Profitability Margins
Gross profit margin deteriorates over the period, decreasing from 82.05% in 2020 to a low of 78.13% in 2023, with a modest recovery to 79.57% by 2025. Operating income margins reflect a declining trend from 28.34% to 20.2% in 2022, followed by a rebound to 26.14% in 2025. Net income margin follows a similar pattern, decreasing from 23.78% in 2020 to 16.23% in 2022 and improving thereafter to 20.55% in 2025.
Operating Expenses
Selling and marketing expenses remain relatively stable, fluctuating slightly between -26.67% and -26.74% of net revenue. Research and development expenses show a gradual reduction from -18.13% in 2020 to -15.55% in 2025, suggesting cost efficiency or strategic reprioritization. General and administrative costs increase initially from -8.84% in 2020 to -11.47% in 2022, then decline to -8.5% by 2025. Amortization of other acquired intangible assets rises sharply through 2022 (-3.27%) before declining moderately to -2.55% by 2025. Restructuring expenses appear only in the final two years, peaking at -1.37% in 2024 and dropping to -0.08% in 2025.

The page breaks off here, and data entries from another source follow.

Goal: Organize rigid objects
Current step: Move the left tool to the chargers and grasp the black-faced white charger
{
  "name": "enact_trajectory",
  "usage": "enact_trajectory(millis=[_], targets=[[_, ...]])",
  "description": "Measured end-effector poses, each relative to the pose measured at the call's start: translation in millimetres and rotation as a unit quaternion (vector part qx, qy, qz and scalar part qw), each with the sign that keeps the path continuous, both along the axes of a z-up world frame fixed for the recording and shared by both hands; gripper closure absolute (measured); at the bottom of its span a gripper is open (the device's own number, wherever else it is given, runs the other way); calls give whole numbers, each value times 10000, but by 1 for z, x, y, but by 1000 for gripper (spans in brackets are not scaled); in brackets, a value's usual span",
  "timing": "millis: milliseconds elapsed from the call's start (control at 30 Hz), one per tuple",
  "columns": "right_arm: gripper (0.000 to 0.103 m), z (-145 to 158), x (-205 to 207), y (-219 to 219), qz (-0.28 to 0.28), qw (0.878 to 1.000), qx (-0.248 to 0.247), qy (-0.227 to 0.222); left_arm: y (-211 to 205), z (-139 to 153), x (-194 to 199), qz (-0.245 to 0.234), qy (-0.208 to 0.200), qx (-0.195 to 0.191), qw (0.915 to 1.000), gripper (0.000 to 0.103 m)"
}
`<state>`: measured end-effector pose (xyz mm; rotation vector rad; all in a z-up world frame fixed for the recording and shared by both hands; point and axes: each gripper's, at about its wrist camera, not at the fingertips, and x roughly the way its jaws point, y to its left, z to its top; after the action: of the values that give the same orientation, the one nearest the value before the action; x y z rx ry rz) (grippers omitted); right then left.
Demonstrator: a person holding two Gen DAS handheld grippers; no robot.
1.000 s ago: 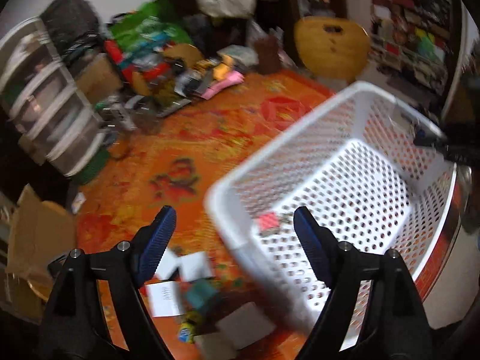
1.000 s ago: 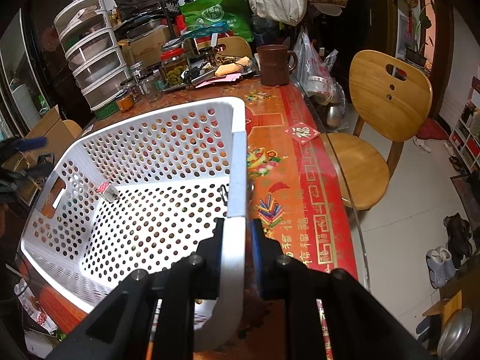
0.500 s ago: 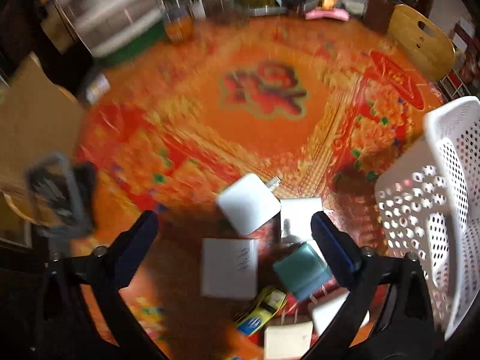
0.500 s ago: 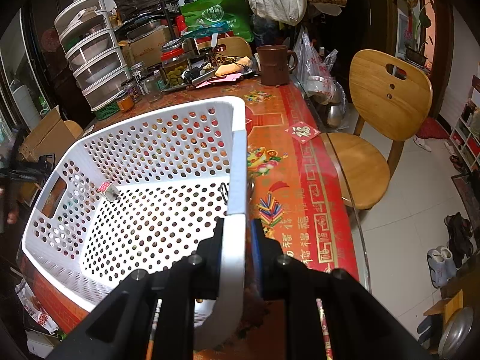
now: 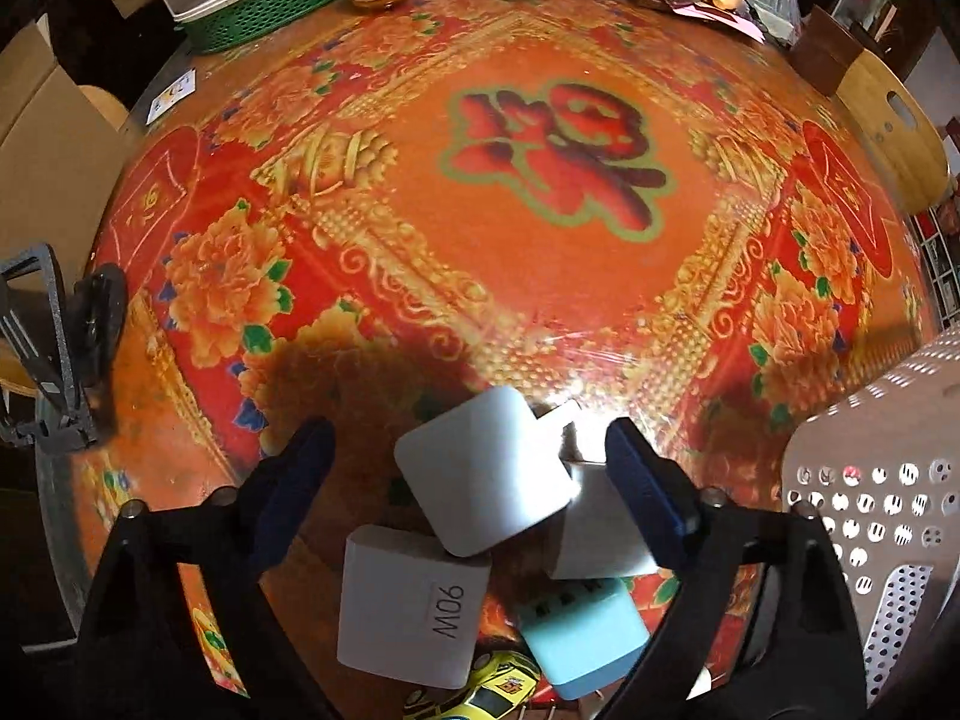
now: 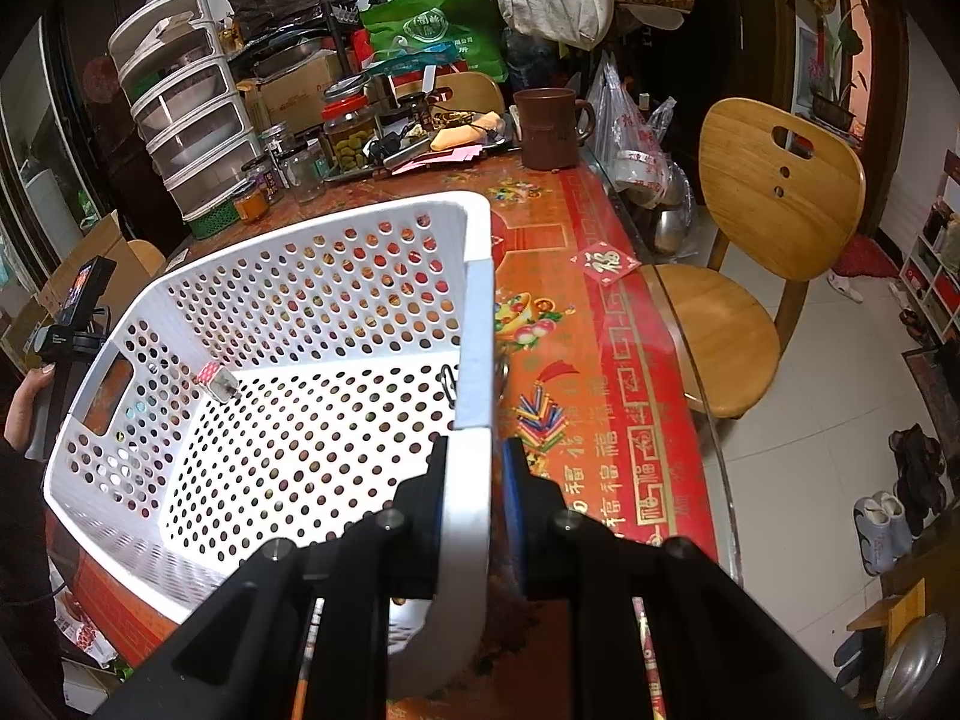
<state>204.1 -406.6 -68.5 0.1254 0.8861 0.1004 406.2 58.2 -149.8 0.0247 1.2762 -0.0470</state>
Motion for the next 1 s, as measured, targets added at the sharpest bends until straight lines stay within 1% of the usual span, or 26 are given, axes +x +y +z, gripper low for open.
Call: enact_trajectory(millis=[233,267,300,333,400,533,667,767,1000], targets=[[89,0,1,0,-1,10000,-20,14,2,-4,-1,42,-3,-80,10000,20],[89,0,1,0,-1,10000,-22,14,2,-4,-1,49,-4,-79,10000,23],[89,0,1,0,-2,10000,-25,14,2,-3,-1,58,-14,-88,9999,28],[89,0,1,0,-4,10000,-24,11,2,-3,-2,54,-10,-155,9999,31],[89,0,1,0,-7,10000,-27,12,3,-3,-3,57,-2,-313,9995,44],[89,1,0,1,-8,10000,-50,12,0,-2,-3,57,-29,-228,9997,45],[89,1,0,1,-11,10000,-51,12,0,-1,-5,33,-114,-276,9995,45],[89,1,0,1,-8,10000,-56,12,2,5,-8,46,-273,-390,9989,45],[89,1,0,1,-14,10000,-67,18,1,26,-18,-37,-660,-341,9972,46]])
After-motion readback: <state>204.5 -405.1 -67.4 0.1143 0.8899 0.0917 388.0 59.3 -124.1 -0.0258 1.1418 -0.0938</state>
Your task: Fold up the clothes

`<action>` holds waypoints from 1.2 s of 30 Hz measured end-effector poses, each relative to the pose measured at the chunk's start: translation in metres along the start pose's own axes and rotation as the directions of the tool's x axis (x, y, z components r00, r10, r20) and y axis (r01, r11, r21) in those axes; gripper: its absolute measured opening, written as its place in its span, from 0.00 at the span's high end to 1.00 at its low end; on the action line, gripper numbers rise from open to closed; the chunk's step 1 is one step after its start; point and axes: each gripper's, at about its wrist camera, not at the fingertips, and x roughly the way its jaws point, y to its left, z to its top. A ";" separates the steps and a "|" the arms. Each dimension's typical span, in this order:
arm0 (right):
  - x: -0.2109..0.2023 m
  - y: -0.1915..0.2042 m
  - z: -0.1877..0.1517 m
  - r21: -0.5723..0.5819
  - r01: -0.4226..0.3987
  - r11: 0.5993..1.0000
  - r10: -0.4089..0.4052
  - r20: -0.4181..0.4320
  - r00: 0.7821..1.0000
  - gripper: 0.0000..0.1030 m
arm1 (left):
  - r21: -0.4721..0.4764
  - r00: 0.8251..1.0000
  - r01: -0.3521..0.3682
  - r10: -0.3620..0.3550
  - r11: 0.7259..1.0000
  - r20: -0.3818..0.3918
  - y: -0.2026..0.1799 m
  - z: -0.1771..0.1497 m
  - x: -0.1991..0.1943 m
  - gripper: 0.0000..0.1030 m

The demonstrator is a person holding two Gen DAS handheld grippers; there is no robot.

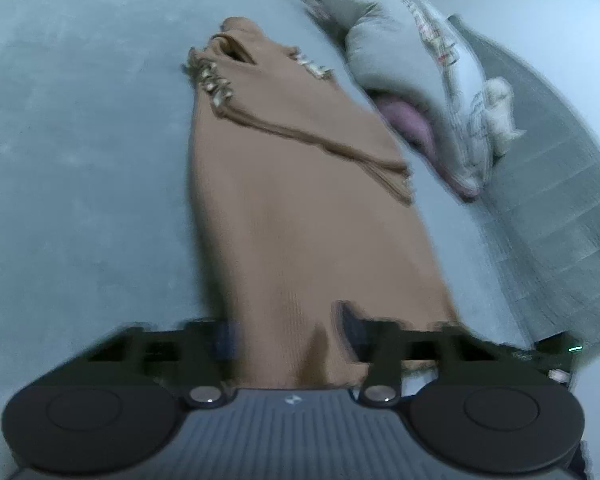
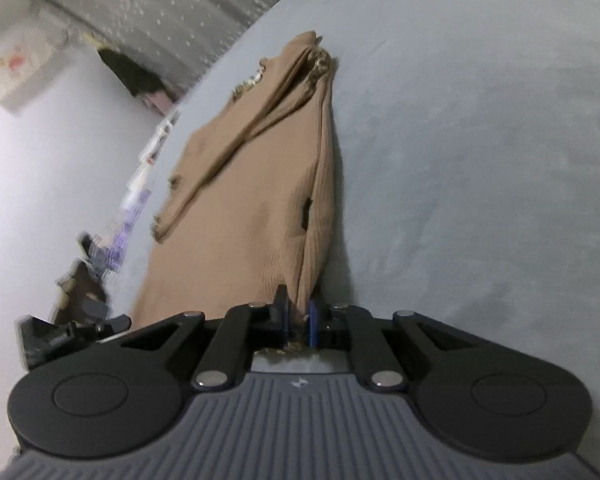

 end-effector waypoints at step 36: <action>0.052 0.000 0.011 -0.020 0.079 0.997 -0.073 0.212 0.975 0.00 | 0.331 0.903 -0.404 0.314 0.853 0.293 -0.031 -0.027 0.025 0.01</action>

Financial Income and Expenses
Interest expense increases from a minimal -0.18% in 2020 to a peak of -1.73% in 2023, after which it declines to -1.31% in 2025. Interest and other income, net, fluctuates over the years but generally trends upwards, from 0.47% to 0.84%, with some variability in the interim periods.
Income Taxes
The income tax provision remains relatively stable, hovering around -4% to -5% of net revenue throughout the period, with minor fluctuations that do not present a clear directional trend.

In summary, the financial data indicates a strategic shift towards increased service revenue with an associated rise in service-related costs, leading to compression in gross profit margins during the mid-period. Operational efficiencies and cost management efforts in research, development, and administrative expenses contribute to a recovery in operating and net income margins toward the end of the period. Financial expenses show a temporary increase but moderate subsequently, while the tax burden remains comparatively consistent. Restructuring costs in the latest years suggest recent organizational adjustments potentially aimed at improving financial performance.